Actions militantes féministes dans les rues de La Réunion :

Pour (re)donner de la visibilité et de la voix aux femmes


Publié / Actualisé
La mobilisation féministe continue et se multiplie à La Réunion ces dernières semaines. Le week-end du 18 septembre, c'était au tour de l'association Osez le féminisme d'investir les rues de Saint-Pierre. Armées de collages au nom de nombreuses femmes de l'Histoire française, elles ont renommé certaines rues de Saint-Pierre. Une action qui fait écho à d'autres collages qui apparaissent depuis quelques temps dans les rues réunionnaises. Objectif : donner de la visibilité et (re)donner de la voix aux femmes (Photo rb/www.ipreunion.com)
La mobilisation féministe continue et se multiplie à La Réunion ces dernières semaines. Le week-end du 18 septembre, c'était au tour de l'association Osez le féminisme d'investir les rues de Saint-Pierre. Armées de collages au nom de nombreuses femmes de l'Histoire française, elles ont renommé certaines rues de Saint-Pierre. Une action qui fait écho à d'autres collages qui apparaissent depuis quelques temps dans les rues réunionnaises. Objectif : donner de la visibilité et (re)donner de la voix aux femmes (Photo rb/www.ipreunion.com)

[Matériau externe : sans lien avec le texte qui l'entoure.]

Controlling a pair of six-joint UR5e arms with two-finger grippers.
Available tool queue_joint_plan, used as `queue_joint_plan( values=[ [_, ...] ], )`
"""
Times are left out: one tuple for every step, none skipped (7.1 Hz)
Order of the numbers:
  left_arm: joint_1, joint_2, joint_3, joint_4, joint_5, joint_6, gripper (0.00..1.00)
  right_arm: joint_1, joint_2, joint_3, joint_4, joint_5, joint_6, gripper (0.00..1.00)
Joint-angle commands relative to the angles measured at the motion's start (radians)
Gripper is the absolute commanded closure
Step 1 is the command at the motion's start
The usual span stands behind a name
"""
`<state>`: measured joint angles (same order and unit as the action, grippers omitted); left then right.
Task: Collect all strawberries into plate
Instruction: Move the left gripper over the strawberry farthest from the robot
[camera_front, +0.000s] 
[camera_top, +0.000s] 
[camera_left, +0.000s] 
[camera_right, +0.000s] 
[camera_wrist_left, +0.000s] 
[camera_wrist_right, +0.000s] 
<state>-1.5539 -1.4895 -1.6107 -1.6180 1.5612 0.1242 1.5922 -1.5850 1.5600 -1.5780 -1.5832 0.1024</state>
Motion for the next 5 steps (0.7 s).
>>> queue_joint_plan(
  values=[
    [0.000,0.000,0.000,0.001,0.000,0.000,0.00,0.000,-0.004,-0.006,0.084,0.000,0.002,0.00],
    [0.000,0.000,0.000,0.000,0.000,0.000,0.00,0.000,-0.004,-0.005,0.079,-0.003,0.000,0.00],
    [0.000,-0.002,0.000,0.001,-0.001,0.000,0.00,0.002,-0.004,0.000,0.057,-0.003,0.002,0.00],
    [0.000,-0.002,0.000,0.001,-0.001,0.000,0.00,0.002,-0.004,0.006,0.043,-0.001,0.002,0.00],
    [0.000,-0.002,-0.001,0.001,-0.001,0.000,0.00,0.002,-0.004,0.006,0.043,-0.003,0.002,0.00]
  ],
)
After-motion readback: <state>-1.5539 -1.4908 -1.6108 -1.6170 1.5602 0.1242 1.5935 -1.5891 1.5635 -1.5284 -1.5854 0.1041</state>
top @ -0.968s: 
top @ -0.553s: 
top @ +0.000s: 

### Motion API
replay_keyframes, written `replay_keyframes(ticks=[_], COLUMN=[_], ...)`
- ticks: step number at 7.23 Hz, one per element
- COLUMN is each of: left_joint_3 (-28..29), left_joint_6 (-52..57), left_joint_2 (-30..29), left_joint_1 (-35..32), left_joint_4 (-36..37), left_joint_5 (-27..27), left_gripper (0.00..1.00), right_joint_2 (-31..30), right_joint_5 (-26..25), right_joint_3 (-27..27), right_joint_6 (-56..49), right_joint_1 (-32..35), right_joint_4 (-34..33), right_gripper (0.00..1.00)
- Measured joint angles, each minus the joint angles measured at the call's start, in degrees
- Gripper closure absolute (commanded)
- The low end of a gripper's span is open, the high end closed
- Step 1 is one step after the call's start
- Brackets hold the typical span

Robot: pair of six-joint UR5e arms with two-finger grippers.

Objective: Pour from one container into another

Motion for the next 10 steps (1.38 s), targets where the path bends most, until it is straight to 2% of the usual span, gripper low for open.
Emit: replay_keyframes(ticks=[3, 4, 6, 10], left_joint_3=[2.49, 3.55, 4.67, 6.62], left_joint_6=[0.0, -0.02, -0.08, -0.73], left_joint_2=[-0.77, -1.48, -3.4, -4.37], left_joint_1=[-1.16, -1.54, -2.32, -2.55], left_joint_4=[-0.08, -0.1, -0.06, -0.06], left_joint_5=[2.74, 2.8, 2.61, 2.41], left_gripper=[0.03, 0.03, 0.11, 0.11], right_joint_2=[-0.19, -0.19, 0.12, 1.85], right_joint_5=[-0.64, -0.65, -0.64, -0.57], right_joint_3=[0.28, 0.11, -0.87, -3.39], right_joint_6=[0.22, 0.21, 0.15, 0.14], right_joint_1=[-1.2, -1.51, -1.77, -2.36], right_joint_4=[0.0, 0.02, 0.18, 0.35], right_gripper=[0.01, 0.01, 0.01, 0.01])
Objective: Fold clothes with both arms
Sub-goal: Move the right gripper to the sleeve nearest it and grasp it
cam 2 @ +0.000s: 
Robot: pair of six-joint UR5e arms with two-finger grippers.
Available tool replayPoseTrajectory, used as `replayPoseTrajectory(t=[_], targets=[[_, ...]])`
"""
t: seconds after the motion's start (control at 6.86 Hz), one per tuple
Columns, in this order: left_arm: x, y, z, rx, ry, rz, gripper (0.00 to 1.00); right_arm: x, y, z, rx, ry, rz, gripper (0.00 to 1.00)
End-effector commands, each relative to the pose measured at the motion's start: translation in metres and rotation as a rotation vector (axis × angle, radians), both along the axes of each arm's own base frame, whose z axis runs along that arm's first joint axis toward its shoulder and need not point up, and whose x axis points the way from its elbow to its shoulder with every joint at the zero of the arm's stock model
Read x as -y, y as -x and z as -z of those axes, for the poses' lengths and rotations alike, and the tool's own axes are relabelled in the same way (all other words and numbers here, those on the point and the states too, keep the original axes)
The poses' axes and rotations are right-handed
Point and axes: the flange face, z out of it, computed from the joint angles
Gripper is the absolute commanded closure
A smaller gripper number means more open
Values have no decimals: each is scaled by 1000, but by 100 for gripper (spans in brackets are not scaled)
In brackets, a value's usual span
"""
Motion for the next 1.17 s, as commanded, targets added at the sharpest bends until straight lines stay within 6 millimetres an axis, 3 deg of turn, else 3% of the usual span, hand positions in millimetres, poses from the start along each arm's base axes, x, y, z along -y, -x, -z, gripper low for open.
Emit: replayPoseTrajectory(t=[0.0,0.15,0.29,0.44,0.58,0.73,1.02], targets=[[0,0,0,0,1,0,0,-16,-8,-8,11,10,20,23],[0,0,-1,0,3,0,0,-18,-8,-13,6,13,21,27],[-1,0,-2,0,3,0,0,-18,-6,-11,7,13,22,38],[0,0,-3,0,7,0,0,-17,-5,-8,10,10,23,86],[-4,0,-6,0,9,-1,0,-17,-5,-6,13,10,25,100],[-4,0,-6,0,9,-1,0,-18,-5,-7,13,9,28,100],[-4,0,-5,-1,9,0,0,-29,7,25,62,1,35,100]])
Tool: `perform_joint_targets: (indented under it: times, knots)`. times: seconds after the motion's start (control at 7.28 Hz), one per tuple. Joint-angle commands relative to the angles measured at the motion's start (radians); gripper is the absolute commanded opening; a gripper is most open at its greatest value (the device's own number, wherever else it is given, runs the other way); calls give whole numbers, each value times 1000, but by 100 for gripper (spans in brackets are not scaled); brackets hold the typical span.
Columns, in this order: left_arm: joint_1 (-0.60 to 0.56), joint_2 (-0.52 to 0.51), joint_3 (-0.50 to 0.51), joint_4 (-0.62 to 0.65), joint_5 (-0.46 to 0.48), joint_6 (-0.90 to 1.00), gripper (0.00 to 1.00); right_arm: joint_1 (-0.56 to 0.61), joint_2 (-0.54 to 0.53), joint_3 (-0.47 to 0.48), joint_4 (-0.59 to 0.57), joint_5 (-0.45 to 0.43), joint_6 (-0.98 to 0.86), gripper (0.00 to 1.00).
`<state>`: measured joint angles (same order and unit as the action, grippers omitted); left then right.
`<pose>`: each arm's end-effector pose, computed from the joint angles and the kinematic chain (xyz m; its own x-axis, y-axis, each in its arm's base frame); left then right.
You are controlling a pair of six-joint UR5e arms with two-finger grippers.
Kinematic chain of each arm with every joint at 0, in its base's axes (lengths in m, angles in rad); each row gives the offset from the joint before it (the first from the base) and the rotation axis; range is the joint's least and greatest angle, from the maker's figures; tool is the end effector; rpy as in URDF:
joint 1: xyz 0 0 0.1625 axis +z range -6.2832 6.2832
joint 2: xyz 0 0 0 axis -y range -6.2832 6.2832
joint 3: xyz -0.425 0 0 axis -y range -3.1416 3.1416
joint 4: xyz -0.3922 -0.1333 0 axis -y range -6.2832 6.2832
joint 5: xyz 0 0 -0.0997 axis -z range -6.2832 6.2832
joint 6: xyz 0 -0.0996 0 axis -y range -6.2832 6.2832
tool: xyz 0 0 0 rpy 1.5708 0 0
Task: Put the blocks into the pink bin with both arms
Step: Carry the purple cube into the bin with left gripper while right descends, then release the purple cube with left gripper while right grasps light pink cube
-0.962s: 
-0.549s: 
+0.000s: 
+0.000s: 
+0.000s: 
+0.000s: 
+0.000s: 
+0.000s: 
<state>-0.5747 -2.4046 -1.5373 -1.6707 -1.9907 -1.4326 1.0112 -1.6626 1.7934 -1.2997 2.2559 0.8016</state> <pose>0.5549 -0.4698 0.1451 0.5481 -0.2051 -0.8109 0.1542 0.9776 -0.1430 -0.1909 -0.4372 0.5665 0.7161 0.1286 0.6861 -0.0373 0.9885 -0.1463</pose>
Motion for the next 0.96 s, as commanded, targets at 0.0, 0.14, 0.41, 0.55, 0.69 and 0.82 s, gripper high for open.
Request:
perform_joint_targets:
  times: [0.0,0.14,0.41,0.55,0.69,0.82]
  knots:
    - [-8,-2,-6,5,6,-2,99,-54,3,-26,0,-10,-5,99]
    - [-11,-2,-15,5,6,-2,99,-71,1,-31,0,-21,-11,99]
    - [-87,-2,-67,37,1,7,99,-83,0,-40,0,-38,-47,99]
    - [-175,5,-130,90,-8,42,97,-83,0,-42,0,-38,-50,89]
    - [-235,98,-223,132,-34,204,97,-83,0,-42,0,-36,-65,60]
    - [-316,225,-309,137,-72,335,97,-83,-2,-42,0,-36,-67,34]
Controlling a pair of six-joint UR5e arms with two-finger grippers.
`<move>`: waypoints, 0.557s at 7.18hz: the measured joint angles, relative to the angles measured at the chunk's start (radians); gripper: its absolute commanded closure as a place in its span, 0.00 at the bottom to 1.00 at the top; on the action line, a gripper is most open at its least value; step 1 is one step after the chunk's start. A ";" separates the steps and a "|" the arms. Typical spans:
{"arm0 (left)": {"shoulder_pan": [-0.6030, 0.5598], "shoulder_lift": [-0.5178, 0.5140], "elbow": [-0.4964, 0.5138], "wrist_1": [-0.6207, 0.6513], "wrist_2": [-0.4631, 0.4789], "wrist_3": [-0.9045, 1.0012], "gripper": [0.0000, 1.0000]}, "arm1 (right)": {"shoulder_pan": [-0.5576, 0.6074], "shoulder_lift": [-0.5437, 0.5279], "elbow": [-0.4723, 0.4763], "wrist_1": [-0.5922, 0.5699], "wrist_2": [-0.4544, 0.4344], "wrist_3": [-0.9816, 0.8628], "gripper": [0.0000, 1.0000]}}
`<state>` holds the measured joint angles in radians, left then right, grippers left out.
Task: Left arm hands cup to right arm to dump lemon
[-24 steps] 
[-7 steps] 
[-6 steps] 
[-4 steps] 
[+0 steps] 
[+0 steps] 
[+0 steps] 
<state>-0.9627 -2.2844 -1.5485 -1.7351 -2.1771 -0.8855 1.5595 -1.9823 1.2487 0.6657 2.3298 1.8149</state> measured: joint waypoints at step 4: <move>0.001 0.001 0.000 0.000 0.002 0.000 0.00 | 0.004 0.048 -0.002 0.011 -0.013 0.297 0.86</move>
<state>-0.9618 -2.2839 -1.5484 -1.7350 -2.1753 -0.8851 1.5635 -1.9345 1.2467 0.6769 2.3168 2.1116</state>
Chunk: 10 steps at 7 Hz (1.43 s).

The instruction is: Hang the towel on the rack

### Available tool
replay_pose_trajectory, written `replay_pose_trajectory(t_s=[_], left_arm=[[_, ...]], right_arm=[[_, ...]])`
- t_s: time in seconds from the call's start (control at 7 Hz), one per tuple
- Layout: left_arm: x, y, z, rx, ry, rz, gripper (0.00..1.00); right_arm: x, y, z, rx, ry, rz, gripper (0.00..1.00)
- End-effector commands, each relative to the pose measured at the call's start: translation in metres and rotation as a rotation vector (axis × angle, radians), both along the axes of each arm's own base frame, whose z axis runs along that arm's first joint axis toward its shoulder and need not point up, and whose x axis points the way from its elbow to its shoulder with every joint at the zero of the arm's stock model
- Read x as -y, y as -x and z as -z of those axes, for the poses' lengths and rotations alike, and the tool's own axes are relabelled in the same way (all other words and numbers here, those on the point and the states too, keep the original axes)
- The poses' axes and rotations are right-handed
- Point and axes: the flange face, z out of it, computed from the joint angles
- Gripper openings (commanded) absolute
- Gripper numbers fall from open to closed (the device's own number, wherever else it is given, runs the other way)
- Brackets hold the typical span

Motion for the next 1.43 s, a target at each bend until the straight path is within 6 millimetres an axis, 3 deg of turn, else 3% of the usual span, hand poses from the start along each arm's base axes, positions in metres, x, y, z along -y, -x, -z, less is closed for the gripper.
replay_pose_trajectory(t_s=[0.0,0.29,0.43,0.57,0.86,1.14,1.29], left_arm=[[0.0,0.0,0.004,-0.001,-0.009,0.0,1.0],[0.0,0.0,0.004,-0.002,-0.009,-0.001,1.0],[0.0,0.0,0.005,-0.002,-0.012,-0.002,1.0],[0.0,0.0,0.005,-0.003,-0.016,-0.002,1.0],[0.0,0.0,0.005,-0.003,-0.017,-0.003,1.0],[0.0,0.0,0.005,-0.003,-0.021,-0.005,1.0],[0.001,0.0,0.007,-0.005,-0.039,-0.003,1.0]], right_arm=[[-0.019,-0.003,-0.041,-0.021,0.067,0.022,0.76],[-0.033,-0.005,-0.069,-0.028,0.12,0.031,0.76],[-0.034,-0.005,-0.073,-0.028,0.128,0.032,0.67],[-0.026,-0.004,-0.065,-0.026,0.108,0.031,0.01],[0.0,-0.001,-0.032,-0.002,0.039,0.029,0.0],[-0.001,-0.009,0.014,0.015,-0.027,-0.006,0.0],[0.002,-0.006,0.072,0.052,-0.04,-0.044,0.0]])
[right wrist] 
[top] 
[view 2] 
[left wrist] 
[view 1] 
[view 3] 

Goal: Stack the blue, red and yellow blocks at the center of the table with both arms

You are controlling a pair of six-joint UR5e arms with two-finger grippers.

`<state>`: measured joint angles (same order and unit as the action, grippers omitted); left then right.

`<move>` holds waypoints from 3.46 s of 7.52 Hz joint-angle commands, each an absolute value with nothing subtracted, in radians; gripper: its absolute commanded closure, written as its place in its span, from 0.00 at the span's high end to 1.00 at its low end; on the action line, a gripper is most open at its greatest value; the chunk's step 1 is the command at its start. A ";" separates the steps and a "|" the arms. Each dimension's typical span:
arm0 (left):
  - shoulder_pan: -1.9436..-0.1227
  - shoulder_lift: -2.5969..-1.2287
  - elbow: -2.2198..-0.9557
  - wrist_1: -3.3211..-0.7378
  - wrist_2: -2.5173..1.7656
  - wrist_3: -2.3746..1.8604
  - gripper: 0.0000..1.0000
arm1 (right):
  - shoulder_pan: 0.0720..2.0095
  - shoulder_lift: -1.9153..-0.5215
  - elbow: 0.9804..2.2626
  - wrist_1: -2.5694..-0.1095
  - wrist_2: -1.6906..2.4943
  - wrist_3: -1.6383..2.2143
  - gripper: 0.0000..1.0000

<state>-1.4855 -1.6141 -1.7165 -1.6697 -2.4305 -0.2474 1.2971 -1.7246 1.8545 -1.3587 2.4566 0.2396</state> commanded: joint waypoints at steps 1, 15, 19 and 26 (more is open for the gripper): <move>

De Juliette Dodu à Jeanne Barret, les femmes sont à l'honneur. Pourquoi cette action ? C'est assez simple : en France, seulement 2% des rues portent des noms de femme. Une invisibilisation aux yeux des féministes, qui critiquent régulièrement l'effacement des femmes dans l'Histoire.

"L'action a été organisée en vitesse, la veille à vrai dire, mais on s'est dit qu'il fallait bien faire quelque chose" explique Anne-Lise, créatrice de la branche réunionnaise d'Osez le féminisme. Originaire de métropole, c'est à la suite de la nomination de Gérald Darmanin et d'Eric Dupond-Moretti au gouvernement qu'elle s'est décidée à se lancer. Lors d'une marche citoyenne organisée par la Ligue des droits de l'Homme de La Réunion le 14 juillet dernier, l'association était au rendez-vous avec des affiches contre les deux nouveaux membres du gouvernement.

"Ça m'a révulsée, comment on peut justifier ces nominations ? Je faisais déjà partie de l'association en métropole, alors j'ai décidé avec des amies de la lancer ici aussi" détaille-t-elle. Pour l'heure, il n'y a que quatre membres officiels, mais leur action a fait beaucoup de bruit sur les réseaux sociaux.

"On ne s'attendait pas à cet écho, ça fait plaisir. Aujourd'hui, on encourage les femmes à nous rejoindre, et surtout à nous proposer des noms de grandes femmes réunionnaises à mettre à l'honneur" abonde Anne-Lise.

Si l'association Osez le féminisme ne fait pas forcément l'unanimité au sein du milieu militant féminisme, Anne-Lise assure défendre toutes les femmes. "Nous sommes intersectionnelles, même si nos points de vue divergent avec certains collectifs" admet-elle.

- "Déferlante féministe" -

Car il faut le savoir, ce n'est pas un, mais des féminismes qui existent. Et les points de vue ont tendance à diverger, que ce soit sur la question de la prostitution, de la transidentité ou de la religion.

L'action menée par Osez le féminisme n'est en tout cas pas isolée. Depuis juillet, le collectif Collage féministe s'est aussi imposé dans les rues, notamment sur les murs de Saint-Denis. Souvent, des collages apparaissent de ci et là, souvent très rapidement décollés par la commune.

"Nou croi a zot", "céder n'est pas consentir", "déferlante féministe", chiffres en lien avec les violences sexistes…Les slogans sont nombreux. Un drapeau LGBTQ+ réunionnais s'est même installé en face de la préfecture, ou bien de la mairie de Saint-Leu. Une façon de lier le combat féministe et LGBTQ+ et de "se donner de la force".

Une nouvelle façon de militer aussi, et de s'approprier l'espace public.